Task goal: Copy out the data that comes next, character for character, and leave the images aside.

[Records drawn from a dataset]
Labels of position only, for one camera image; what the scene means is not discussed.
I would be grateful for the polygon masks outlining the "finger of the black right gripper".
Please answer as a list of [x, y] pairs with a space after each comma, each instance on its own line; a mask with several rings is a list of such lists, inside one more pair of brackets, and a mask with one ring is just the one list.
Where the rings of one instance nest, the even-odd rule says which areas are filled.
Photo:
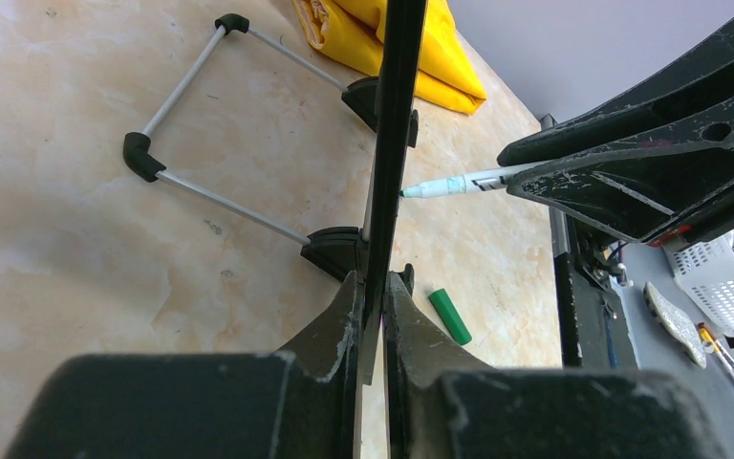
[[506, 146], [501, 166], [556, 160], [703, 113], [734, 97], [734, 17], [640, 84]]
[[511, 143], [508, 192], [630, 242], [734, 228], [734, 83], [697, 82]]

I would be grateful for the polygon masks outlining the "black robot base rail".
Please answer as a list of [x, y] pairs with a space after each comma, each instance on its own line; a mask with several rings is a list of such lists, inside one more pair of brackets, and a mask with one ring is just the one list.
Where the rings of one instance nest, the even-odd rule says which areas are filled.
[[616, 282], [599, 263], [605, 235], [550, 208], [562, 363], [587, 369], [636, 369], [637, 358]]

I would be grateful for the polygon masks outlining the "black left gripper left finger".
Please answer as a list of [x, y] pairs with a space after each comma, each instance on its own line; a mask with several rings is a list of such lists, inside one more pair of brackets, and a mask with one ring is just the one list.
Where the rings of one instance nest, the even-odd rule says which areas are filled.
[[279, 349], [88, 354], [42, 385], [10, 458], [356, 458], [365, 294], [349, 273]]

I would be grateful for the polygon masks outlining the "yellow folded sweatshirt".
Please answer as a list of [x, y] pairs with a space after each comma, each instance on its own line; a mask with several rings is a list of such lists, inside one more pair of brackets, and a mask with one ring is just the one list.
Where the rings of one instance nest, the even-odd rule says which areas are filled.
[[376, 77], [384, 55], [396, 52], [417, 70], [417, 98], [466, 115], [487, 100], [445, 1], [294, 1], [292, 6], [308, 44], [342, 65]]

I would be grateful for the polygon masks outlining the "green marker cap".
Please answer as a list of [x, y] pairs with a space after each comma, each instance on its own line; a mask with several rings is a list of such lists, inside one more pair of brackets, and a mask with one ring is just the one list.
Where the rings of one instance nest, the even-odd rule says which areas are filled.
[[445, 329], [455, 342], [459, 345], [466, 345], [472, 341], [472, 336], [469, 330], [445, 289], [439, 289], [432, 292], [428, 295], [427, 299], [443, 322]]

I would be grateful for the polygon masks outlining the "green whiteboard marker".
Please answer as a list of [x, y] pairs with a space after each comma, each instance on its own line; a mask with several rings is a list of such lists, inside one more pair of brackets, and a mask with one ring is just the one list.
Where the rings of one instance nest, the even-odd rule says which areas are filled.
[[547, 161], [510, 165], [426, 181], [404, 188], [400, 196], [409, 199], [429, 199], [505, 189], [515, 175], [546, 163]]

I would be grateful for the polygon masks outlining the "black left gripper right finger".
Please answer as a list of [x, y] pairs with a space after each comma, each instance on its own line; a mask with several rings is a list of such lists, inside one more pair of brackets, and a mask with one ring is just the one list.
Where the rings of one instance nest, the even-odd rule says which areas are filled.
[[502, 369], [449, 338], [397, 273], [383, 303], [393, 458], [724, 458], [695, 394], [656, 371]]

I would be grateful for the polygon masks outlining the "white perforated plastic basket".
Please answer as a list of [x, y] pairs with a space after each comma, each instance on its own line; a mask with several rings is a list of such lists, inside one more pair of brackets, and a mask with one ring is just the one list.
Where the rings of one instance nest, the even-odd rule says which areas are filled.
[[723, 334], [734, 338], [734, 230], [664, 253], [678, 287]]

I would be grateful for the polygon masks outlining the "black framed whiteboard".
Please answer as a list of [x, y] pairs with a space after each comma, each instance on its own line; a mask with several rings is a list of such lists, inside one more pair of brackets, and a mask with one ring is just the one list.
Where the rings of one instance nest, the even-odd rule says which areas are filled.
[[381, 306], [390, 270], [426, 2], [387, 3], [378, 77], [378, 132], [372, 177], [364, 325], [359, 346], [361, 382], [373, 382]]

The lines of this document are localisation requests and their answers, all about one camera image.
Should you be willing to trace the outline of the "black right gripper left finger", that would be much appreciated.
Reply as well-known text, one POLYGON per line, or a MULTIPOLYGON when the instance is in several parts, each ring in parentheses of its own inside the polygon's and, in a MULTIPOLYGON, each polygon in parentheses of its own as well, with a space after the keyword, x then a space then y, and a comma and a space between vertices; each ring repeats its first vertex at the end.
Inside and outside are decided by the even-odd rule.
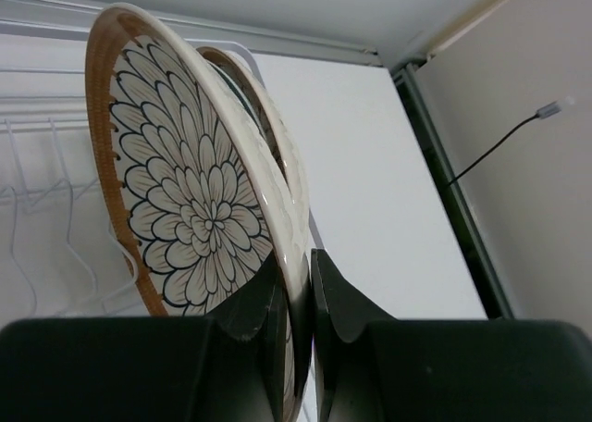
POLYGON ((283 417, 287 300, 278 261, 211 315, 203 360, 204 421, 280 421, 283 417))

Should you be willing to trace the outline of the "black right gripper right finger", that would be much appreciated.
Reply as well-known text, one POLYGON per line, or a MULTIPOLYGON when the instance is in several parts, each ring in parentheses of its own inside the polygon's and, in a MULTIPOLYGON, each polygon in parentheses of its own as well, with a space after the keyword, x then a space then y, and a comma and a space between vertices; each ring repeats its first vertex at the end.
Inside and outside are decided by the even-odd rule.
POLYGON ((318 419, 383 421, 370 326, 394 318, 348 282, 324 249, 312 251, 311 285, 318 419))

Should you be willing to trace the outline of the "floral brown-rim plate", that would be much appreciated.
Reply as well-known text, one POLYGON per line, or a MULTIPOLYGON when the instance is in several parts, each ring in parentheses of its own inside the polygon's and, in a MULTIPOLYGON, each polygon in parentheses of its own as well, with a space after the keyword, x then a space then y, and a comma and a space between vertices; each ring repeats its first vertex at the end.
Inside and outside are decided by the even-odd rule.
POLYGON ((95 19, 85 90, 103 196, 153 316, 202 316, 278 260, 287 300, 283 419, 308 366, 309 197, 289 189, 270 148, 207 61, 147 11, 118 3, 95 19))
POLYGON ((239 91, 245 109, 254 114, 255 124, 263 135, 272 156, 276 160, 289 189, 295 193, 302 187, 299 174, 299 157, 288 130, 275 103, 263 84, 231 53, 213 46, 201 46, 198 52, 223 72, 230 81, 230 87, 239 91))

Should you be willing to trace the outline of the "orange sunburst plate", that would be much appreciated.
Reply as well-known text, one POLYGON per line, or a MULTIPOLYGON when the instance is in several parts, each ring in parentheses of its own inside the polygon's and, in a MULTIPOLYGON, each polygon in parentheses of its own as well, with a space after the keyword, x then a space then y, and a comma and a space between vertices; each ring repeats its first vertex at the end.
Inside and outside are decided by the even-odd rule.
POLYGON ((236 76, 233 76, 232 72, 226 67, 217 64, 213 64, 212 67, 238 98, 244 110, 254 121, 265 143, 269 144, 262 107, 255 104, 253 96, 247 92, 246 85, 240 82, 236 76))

Written reply:
Labels of position only, for one camera image; what the scene means is not discussed.
I would be grateful for the polygon masks outlining the "finger of the black right gripper".
Please answer as a list of [x, y] pairs with a space after each comma, each instance on its own line; a mask with several rings is a list of such lists, inside one more pair of brackets, and a mask with one ring is just the one list.
Where the rings of one instance nest, the even-odd rule says which areas are filled.
Photo:
[[506, 146], [501, 166], [556, 160], [703, 113], [734, 97], [734, 17], [640, 84]]
[[511, 143], [508, 192], [630, 242], [734, 228], [734, 83], [697, 82]]

I would be grateful for the polygon masks outlining the "black robot base rail".
Please answer as a list of [x, y] pairs with a space after each comma, each instance on its own line; a mask with several rings is a list of such lists, inside one more pair of brackets, and a mask with one ring is just the one list.
Where the rings of one instance nest, the even-odd rule says which areas are filled.
[[616, 282], [599, 263], [605, 235], [550, 208], [562, 363], [587, 369], [636, 369], [637, 358]]

I would be grateful for the polygon masks outlining the "black left gripper left finger".
Please answer as a list of [x, y] pairs with a space after each comma, each instance on its own line; a mask with several rings is a list of such lists, inside one more pair of brackets, and a mask with one ring is just the one list.
Where the rings of one instance nest, the even-odd rule says which areas are filled.
[[279, 349], [88, 354], [42, 385], [10, 458], [356, 458], [365, 294], [349, 273]]

I would be grateful for the polygon masks outlining the "yellow folded sweatshirt".
Please answer as a list of [x, y] pairs with a space after each comma, each instance on its own line; a mask with several rings is a list of such lists, inside one more pair of brackets, and a mask with one ring is just the one list.
Where the rings of one instance nest, the even-odd rule says which areas are filled.
[[376, 77], [384, 55], [396, 52], [417, 70], [417, 98], [466, 115], [487, 100], [445, 1], [294, 1], [292, 6], [308, 44], [342, 65]]

I would be grateful for the polygon masks outlining the "green marker cap".
Please answer as a list of [x, y] pairs with a space after each comma, each instance on its own line; a mask with several rings is a list of such lists, inside one more pair of brackets, and a mask with one ring is just the one list.
Where the rings of one instance nest, the even-odd rule says which areas are filled.
[[445, 329], [455, 342], [459, 345], [466, 345], [472, 341], [472, 336], [469, 330], [445, 289], [439, 289], [432, 292], [428, 295], [427, 299], [443, 322]]

I would be grateful for the polygon masks outlining the "green whiteboard marker".
Please answer as a list of [x, y] pairs with a space after each comma, each instance on its own line; a mask with several rings is a list of such lists, inside one more pair of brackets, and a mask with one ring is just the one list.
Where the rings of one instance nest, the even-odd rule says which areas are filled.
[[547, 161], [510, 165], [426, 181], [404, 188], [400, 196], [409, 199], [429, 199], [505, 189], [515, 175], [546, 163]]

I would be grateful for the polygon masks outlining the "black left gripper right finger".
Please answer as a list of [x, y] pairs with a space after each comma, each instance on its own line; a mask with several rings is a list of such lists, inside one more pair of brackets, and a mask with one ring is just the one list.
Where the rings of one instance nest, the even-odd rule says which areas are filled.
[[502, 369], [449, 338], [397, 273], [383, 303], [393, 458], [724, 458], [695, 394], [656, 371]]

I would be grateful for the polygon masks outlining the "white perforated plastic basket".
Please answer as a list of [x, y] pairs with a space after each comma, each instance on its own line; a mask with several rings is a list of such lists, inside one more pair of brackets, and a mask with one ring is just the one list.
Where the rings of one instance nest, the even-odd rule says which areas are filled.
[[723, 334], [734, 338], [734, 230], [664, 253], [678, 287]]

I would be grateful for the polygon masks outlining the "black framed whiteboard".
Please answer as a list of [x, y] pairs with a space after each comma, each instance on its own line; a mask with several rings is a list of such lists, inside one more pair of brackets, and a mask with one ring is just the one list.
Where the rings of one instance nest, the even-odd rule says which areas are filled.
[[381, 306], [390, 270], [426, 2], [387, 3], [378, 77], [378, 132], [372, 177], [364, 325], [359, 346], [361, 382], [373, 382]]

The lines of this document are localisation requests and their answers, all about one camera image.
Should you be willing to trace the outline of the "black right gripper left finger", that would be much appreciated.
Reply as well-known text, one POLYGON per line, or a MULTIPOLYGON when the instance is in several parts, each ring in parentheses of its own inside the polygon's and, in a MULTIPOLYGON, each polygon in parentheses of its own as well, with a space after the keyword, x then a space then y, and a comma and a space between vertices; each ring repeats its first vertex at the end.
Inside and outside are decided by the even-odd rule.
POLYGON ((283 417, 287 300, 278 261, 211 315, 203 360, 204 421, 280 421, 283 417))

Should you be willing to trace the outline of the "black right gripper right finger", that would be much appreciated.
Reply as well-known text, one POLYGON per line, or a MULTIPOLYGON when the instance is in several parts, each ring in parentheses of its own inside the polygon's and, in a MULTIPOLYGON, each polygon in parentheses of its own as well, with a space after the keyword, x then a space then y, and a comma and a space between vertices; each ring repeats its first vertex at the end.
Inside and outside are decided by the even-odd rule.
POLYGON ((318 419, 383 421, 370 326, 394 318, 348 282, 324 249, 312 251, 311 285, 318 419))

Should you be willing to trace the outline of the "floral brown-rim plate", that would be much appreciated.
Reply as well-known text, one POLYGON per line, or a MULTIPOLYGON when the instance is in several parts, each ring in parentheses of its own inside the polygon's and, in a MULTIPOLYGON, each polygon in parentheses of its own as well, with a space after the keyword, x then a space then y, and a comma and a space between vertices; each ring repeats its first vertex at the end.
Inside and outside are decided by the even-odd rule.
POLYGON ((95 19, 85 90, 103 196, 153 316, 202 316, 278 260, 287 300, 283 419, 308 366, 309 197, 289 189, 270 148, 207 61, 147 11, 118 3, 95 19))
POLYGON ((239 91, 245 109, 254 114, 255 124, 263 135, 272 156, 276 160, 289 189, 295 193, 302 187, 299 174, 299 157, 288 130, 275 103, 263 84, 231 53, 213 46, 201 46, 198 52, 223 72, 230 81, 230 87, 239 91))

Should you be willing to trace the outline of the "orange sunburst plate", that would be much appreciated.
Reply as well-known text, one POLYGON per line, or a MULTIPOLYGON when the instance is in several parts, each ring in parentheses of its own inside the polygon's and, in a MULTIPOLYGON, each polygon in parentheses of its own as well, with a space after the keyword, x then a space then y, and a comma and a space between vertices; each ring repeats its first vertex at the end.
Inside and outside are decided by the even-odd rule.
POLYGON ((236 76, 233 76, 232 72, 226 67, 217 64, 213 64, 212 67, 238 98, 244 110, 254 121, 265 143, 269 144, 262 107, 255 104, 253 96, 247 92, 246 85, 240 82, 236 76))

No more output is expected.